Les députés fribourgeois ont voté vendredi une révision de la loi sur la justice pour soutenir les instances judiciaires "surchargées".

L'objectif de l’ensemble du processus vise à améliorer l’organisation et le fonctionnement du pouvoir judiciaire fribourgeois, dans un but "de rationalisation et de gain d’efficience" (photo d'illustration). © KEYSTONE/ANTHONY ANEX

La démarche vise à réorganiser "en profondeur" le pouvoir judiciaire, en réunissant notamment les 18 autorités actuelles, réparties sur 15 sites, en 5 grandes entités.

Le Tribunal canontal, le Ministère public et le Tribunal des mesures de contrainte demeureront. En revanche, les tribunaux d’arrondissement pénaux, le Tribunal pénal économique et le Tribunal pénal des mineurs seront regroupés au sein d'un Tribunal pénal unique, avec trois cours (générale, mineurs et affaires économiques).

Les tribunaux d’arrondissements civils et les justices de paix seront de leur côté rassemblés dans un Tribunal civil constitué de six cours (générale, travail, bail, protection de l’enfant et de l’adulte, commerce, avec droit de recours au TC, et juridiction gracieuse). Les changements n’impliquent pas un regroupement physique des magistrats et des collaborateurs sur un seul lieu. Ils seront facilités par la numérisation.

Le deuxième axe principal concerne la création d'un organe de coordination. Placé sous la surveillance du Conseil de la magistrature, mais indépendant de celui-ci, l'entité devra assurer la coordination entre les cinq entités.

Au-delà de la simplification, cette nouvelle organisation promet une meilleure flexibilité. Les députés ont également accepté un projet qui prévoit d'octroyer une enveloppe d'urgence pour engager du personnel supplémentaire en cas de surchauffe.

"Instances surchargées"

La réforme, portée par le conseiller d'Etat Romain Collaud, directeur de la sécurité et de la justice, a passé la rampe par 95 voix contre 8, sans abstention, après deux jours de débats intenses.
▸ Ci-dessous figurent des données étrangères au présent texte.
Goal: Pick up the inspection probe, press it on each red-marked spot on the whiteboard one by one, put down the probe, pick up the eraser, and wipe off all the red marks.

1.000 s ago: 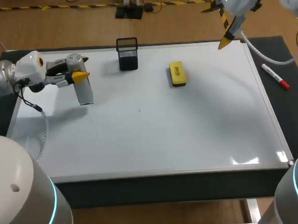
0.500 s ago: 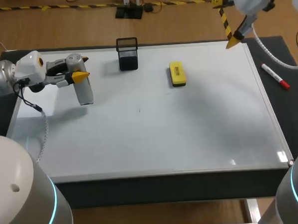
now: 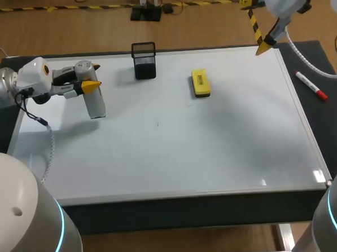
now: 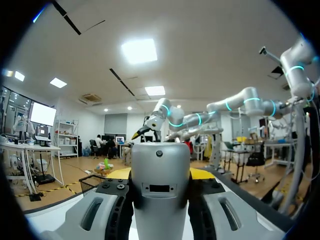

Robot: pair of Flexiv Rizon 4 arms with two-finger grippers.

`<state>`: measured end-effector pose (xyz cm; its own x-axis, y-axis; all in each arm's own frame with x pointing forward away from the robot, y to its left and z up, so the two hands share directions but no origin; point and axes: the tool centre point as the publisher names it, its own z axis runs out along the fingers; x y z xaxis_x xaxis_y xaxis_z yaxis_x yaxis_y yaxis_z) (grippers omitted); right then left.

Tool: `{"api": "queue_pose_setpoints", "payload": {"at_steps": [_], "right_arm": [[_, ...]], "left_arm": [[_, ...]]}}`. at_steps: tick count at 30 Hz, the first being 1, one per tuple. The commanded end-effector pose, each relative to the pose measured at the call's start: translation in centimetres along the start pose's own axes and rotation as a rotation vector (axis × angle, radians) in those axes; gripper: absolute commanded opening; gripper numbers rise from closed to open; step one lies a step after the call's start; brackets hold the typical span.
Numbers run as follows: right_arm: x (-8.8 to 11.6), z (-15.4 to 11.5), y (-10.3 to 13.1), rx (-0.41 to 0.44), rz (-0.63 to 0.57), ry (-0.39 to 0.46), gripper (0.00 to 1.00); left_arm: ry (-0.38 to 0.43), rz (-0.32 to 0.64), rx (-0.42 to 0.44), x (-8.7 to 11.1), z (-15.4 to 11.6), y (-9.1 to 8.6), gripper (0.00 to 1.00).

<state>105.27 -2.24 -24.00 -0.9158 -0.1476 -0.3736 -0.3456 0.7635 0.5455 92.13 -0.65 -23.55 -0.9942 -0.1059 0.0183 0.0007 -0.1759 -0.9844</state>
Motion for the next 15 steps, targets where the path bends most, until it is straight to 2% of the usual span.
{"api": "queue_pose_setpoints", "payload": {"at_steps": [1,7,15], "right_arm": [[0.0,-0.1,0.0,0.004,-0.001,0.003,1.00],[0.0,-0.1,0.0,0.004,-0.001,0.003,1.00],[0.0,-0.1,0.0,0.004,-0.001,0.003,1.00]], "left_arm": [[0.027,-0.019,0.004,-1.4,0.1,0.0,0.00],[0.062,-0.023,0.000,-4.8,0.5,-1.6,0.00],[0.145,0.020,0.015,-9.9,2.8,-5.6,0.00]]}}
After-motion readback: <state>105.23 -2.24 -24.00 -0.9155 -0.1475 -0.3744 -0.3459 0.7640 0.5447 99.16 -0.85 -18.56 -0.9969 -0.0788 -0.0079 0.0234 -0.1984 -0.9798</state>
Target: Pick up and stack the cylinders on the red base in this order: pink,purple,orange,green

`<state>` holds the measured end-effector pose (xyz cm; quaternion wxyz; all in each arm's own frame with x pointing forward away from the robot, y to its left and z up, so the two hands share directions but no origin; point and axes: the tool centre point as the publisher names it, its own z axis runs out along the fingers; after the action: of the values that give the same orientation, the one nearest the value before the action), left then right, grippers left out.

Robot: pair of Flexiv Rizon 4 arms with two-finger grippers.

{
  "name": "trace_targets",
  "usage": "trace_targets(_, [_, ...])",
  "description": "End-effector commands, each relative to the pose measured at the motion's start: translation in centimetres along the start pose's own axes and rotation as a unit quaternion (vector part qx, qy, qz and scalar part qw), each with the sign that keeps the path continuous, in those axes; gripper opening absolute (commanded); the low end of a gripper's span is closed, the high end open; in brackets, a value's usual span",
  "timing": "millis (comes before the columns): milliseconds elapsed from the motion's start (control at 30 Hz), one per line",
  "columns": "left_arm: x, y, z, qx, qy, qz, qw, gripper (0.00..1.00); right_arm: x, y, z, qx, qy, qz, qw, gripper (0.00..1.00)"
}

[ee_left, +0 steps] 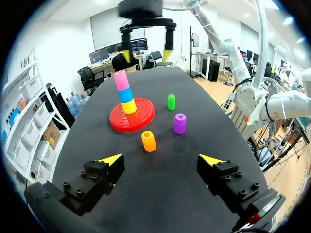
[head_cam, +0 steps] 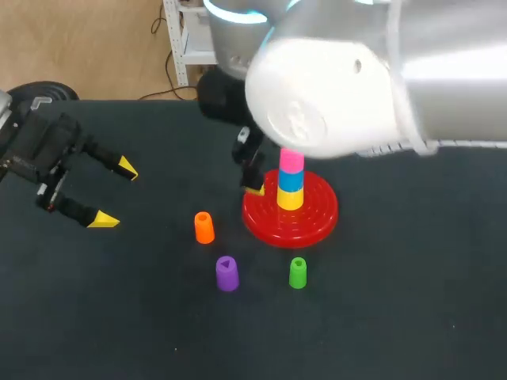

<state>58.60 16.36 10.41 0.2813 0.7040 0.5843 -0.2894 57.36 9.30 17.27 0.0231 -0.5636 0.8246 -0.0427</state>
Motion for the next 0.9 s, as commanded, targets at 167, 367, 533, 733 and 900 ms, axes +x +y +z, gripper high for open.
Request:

L'objectif vise à "faciliter la gestion et l’allocation des ressources de manière plus efficace et équitable".

Tous les partis sont entrés en matière, considérant indispensable de doter le canton d’un appareil judiciaire "moderne". Seule l'UDC a émis des réserves quant au coût. "La révision s'imposait", a insisté le député PLR Sébastien Dorthe, pour qui elle répond à des "instances surchargées", en optimisant effectifs et infrastructures.

Le Conseil de la magistrature a parlé d'un système "durablement sous pression". "Le statu quo n’est pas une option sérieuse", a dit la députée PS Alizée Rey.